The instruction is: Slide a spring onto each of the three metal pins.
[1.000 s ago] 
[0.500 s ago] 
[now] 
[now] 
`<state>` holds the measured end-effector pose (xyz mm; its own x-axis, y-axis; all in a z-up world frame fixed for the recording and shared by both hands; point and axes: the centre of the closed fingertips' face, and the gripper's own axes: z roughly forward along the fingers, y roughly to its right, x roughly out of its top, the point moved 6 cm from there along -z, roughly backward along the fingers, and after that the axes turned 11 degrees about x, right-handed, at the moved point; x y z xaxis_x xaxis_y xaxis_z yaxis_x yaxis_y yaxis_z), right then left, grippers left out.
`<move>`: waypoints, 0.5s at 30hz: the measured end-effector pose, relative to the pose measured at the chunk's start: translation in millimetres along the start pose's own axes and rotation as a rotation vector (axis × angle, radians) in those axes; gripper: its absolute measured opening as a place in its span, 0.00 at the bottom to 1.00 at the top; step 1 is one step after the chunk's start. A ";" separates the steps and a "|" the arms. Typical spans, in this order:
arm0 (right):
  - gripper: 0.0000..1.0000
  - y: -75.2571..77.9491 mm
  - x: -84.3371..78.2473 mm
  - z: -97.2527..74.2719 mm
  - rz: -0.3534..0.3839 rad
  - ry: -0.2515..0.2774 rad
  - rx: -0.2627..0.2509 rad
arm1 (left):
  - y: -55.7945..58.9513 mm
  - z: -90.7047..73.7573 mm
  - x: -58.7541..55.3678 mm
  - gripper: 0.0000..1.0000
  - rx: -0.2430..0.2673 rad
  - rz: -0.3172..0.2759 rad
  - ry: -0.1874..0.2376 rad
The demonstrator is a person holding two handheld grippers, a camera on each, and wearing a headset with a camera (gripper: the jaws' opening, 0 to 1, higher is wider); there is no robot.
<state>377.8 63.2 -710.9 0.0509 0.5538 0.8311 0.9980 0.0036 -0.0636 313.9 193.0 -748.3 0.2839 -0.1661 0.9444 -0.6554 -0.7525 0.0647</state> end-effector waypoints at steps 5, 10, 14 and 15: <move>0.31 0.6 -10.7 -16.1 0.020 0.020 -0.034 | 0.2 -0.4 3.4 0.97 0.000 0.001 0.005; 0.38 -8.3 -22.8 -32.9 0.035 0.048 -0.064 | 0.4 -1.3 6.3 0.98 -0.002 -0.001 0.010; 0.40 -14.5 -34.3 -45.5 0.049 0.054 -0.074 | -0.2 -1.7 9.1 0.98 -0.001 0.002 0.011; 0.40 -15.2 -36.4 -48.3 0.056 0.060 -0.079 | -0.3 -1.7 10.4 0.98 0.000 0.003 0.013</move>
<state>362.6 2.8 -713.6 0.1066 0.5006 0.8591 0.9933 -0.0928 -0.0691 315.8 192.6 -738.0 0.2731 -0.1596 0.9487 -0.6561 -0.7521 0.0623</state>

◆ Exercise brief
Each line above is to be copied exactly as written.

◆ Answer for the task
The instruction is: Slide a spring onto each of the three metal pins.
[1.000 s ago] 
[0.500 s ago] 
[now] 
[now] 
`<state>` holds the measured end-effector pose (xyz mm; its own x-axis, y-axis; all in a z-up world frame fixed for the recording and shared by both hands; point and axes: the centre of the closed fingertips' face, and the gripper's own axes: z roughly forward along the fingers, y roughly to its right, x roughly out of its top, the point moved 6 cm from there along -z, roughly backward along the fingers, and after that the axes turned 11 degrees about x, right-handed, at the moved point; x y z xaxis_x xaxis_y xaxis_z yaxis_x yaxis_y yaxis_z), right then left, grippers left out.
`<move>`: waypoints, 0.5s at 30hz: the measured end-effector pose, relative to the pose measured at the chunk's start: translation in millimetres along the start pose's own axes and rotation as a rotation vector (axis × angle, radians) in those axes; gripper: its absolute measured opening as a place in its span, 0.00 at the bottom to 1.00 at the top; step 1 is one step after the chunk's start. A ";" separates the steps and a "|" the arms. Typical spans, in this order:
arm0 (right):
  - gripper: 0.0000..1.0000
  - y: -75.2571..77.9491 mm
  - x: -84.3371..78.2473 mm
  - z: -97.2527..74.2719 mm
  - rz: -0.3534..0.3839 rad
  - ry: -0.2515..0.2774 rad
  - rx: -0.2627..0.2509 rad
arm1 (left):
  - y: -55.7945..58.9513 mm
  - z: -90.7047..73.7573 mm
  - x: -58.7541..55.3678 mm
  - gripper: 0.0000..1.0000
  - rx: -0.2430..0.2673 rad
  - rz: -0.3172..0.2759 rad
  - ry: -0.1874..0.2376 rad
The demonstrator is a person holding two handheld grippers, a camera on each, and wearing a headset with a camera (gripper: the jaws' opening, 0 to 1, higher is wider); there is no robot.
<state>377.8 63.2 -710.9 0.0509 0.5538 0.8311 0.9980 0.0036 -0.0636 313.9 193.0 -748.3 0.2839 -0.1661 0.9444 -0.6554 -0.7525 0.0647</state> end-effector waypoints at steps 5, 10, 14 and 15: <move>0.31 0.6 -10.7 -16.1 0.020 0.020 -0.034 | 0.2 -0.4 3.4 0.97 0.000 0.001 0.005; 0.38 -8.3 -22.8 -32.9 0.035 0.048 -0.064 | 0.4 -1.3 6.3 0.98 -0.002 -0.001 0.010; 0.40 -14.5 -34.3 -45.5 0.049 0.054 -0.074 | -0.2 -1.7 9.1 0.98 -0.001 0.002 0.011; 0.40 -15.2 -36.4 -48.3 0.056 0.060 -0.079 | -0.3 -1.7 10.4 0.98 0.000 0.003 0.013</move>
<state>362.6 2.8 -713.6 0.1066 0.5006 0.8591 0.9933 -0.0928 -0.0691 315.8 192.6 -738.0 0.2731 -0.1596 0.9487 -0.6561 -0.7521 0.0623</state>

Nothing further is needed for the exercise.